See the [Changelog](CHANGELOG.md) and the [Roadmap & Backlog](docs/agent-harness-core-roadmap-backlog.md) for what's done, gated, and next.

## Documentation

| Document | What's inside |
|---|---|
| [Topology Contract](docs/agent-harness-topology-contract.md) | Identity axes, component ownership, impact matrix, and scenario packs for behavior-changing code reviews. |
| [Topology Explorer](docs/topology-explorer.html) | Generated interactive browser view of the topology contract, ownership graph, release gates, and open implementation gaps. |
| [Configuration](docs/configuration.md) | `harness-config.json` reference. |
| [Worker Dispatch Strategy](docs/agent-worker-dispatch-strategy.md) | Durable workers, cron lanes, subagents, watchdog design. |
| [Trust Boundaries](docs/trust-boundaries.md) | Where untrusted input enters and how it's bounded. |
| [Invariants](docs/invariants.md) & [Schema Registry](docs/schema-registry.md) | The contracts the test suite enforces. |
| [SECURITY.md](SECURITY.md) | Security policy and reporting process. |
| [Doc Writing Guidelines](DOC-GUIDELINES.md) | How documentation in this repo is written and kept honest. |

## FAQ

**Which LLMs can I use?**
Any model Codex app-server can drive: OpenAI models natively, and the whole OpenRouter catalog (Anthropic Claude, Google Gemini, Meta Llama, …) via `/model openrouter/`. Switching models is a chat command, not a redeploy; OpenRouter routes use an isolated Codex home so they do not contaminate the default OpenAI/Codex route.

**Does it run on Linux or macOS?**
The core library and CLI are portable Rust, but the project is currently **Windows-first**: the supervisor planner targets Windows Task Scheduler and runtime lease locking uses exclusive Windows file handles. Cross-platform supervision is on the roadmap.

**Do I need Telegram or Discord?**
No. Every pipeline stage is a CLI command — you can enqueue, run, and inspect agent turns entirely from a terminal or your own scheduler.

**Is my data sent anywhere besides the model provider?**
No. The harness is fully self-hosted: state is local JSONL/SQLite under your harness home, secrets stay in env files or the encrypted vault, and the only network calls are to your chat platforms and your chosen model endpoint.

**How is this different from LangChain-style agent frameworks?**
Those help you *compose prompts and tools inside* an agent. Agent Harness Core sits *around* agents: ingress, permissions, durable queuing, concurrency, delivery, audit, and recovery. Use both if you like — the harness doesn't care how the model thinks, only that every step is gated and recorded.

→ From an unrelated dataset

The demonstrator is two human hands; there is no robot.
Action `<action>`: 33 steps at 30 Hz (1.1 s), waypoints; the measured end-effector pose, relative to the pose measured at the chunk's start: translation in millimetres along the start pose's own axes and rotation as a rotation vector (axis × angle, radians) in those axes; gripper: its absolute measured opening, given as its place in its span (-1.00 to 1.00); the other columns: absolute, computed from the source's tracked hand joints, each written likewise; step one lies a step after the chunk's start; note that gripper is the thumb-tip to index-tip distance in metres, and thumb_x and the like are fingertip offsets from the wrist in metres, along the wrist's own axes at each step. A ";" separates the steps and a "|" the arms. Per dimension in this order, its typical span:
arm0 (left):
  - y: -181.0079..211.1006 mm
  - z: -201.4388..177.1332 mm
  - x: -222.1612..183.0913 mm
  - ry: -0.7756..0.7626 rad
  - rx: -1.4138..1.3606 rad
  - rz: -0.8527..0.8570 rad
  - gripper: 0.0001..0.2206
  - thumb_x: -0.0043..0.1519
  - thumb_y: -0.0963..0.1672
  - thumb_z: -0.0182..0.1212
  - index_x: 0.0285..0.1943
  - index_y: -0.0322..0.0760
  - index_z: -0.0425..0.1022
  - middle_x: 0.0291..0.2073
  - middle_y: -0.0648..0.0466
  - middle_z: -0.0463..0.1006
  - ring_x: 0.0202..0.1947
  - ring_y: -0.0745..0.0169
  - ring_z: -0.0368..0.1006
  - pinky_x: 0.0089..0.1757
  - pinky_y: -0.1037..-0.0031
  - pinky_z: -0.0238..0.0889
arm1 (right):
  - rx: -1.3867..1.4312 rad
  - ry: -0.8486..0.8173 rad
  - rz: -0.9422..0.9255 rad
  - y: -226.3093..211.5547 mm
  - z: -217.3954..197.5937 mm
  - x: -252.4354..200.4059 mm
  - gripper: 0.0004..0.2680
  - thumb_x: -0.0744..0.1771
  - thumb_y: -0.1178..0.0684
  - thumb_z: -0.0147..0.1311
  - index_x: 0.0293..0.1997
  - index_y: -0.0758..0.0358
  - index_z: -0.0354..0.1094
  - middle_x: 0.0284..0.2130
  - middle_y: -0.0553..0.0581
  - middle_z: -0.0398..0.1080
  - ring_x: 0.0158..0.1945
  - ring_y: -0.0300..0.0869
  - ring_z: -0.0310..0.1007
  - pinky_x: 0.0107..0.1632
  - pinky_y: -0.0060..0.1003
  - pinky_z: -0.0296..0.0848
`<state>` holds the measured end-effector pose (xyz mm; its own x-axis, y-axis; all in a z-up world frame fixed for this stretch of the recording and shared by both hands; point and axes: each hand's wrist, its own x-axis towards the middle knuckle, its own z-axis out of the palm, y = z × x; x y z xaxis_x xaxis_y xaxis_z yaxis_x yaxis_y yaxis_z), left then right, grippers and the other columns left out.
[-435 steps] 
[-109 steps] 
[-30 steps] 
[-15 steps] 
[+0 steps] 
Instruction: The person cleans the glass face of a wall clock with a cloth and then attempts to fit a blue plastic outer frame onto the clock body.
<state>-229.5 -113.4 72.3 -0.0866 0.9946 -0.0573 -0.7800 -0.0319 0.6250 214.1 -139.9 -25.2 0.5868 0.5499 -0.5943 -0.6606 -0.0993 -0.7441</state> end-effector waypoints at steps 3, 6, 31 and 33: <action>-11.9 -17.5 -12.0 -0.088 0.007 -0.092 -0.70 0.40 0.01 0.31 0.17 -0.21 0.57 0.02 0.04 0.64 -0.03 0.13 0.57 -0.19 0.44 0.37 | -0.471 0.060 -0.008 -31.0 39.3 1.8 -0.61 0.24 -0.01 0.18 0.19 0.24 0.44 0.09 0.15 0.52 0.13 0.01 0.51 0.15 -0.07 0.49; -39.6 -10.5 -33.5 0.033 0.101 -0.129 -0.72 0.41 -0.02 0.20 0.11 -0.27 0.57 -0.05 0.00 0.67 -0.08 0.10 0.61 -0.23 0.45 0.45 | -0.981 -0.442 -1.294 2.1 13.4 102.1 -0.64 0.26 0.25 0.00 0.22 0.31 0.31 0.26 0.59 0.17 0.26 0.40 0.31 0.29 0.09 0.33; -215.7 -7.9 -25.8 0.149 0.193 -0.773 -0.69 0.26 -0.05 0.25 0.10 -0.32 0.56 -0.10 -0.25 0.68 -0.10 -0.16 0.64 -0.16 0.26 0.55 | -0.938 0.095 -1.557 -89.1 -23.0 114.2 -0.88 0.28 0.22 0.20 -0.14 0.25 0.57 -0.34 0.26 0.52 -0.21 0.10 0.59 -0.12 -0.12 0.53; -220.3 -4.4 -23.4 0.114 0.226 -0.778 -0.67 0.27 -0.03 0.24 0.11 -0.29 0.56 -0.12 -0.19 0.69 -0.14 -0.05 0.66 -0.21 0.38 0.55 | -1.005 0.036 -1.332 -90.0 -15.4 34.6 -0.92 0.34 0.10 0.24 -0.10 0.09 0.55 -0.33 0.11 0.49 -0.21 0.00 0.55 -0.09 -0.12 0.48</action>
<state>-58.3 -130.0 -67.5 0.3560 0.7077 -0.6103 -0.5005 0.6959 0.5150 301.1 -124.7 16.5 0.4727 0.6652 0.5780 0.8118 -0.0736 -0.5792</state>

**Is it production-ready?**
It's pre-release. It runs a real daily-driver deployment with hundreds of completed turns, but interfaces may change and some release gates (e.g. long-horizon parity evidence, advisory audits) are still being collected. Read [SECURITY.md](SECURITY.md) before exposing it to anyone you don't trust.

## Security

Secrets never enter receipts or logs; exports redact by default and `--include-sensitive` must be explicit. Inbound platform text is wrapped as bounded, untrusted context — never trusted instructions. See [SECURITY.md](SECURITY.md) for the reporting process and current posture.

## License

Dual-licensed under either of:

- **MIT License** ([LICENSE-MIT](LICENSE-MIT) or https://opensource.org/licenses/MIT)
- **Apache License, Version 2.0** ([LICENSE-APACHE](LICENSE-APACHE) or https://www.apache.org/licenses/LICENSE-2.0)

at your option. Unless you explicitly state otherwise, any contribution intentionally submitted for inclusion in this work by you, as defined in the Apache-2.0 license, shall be dual-licensed as above, without any additional terms or conditions.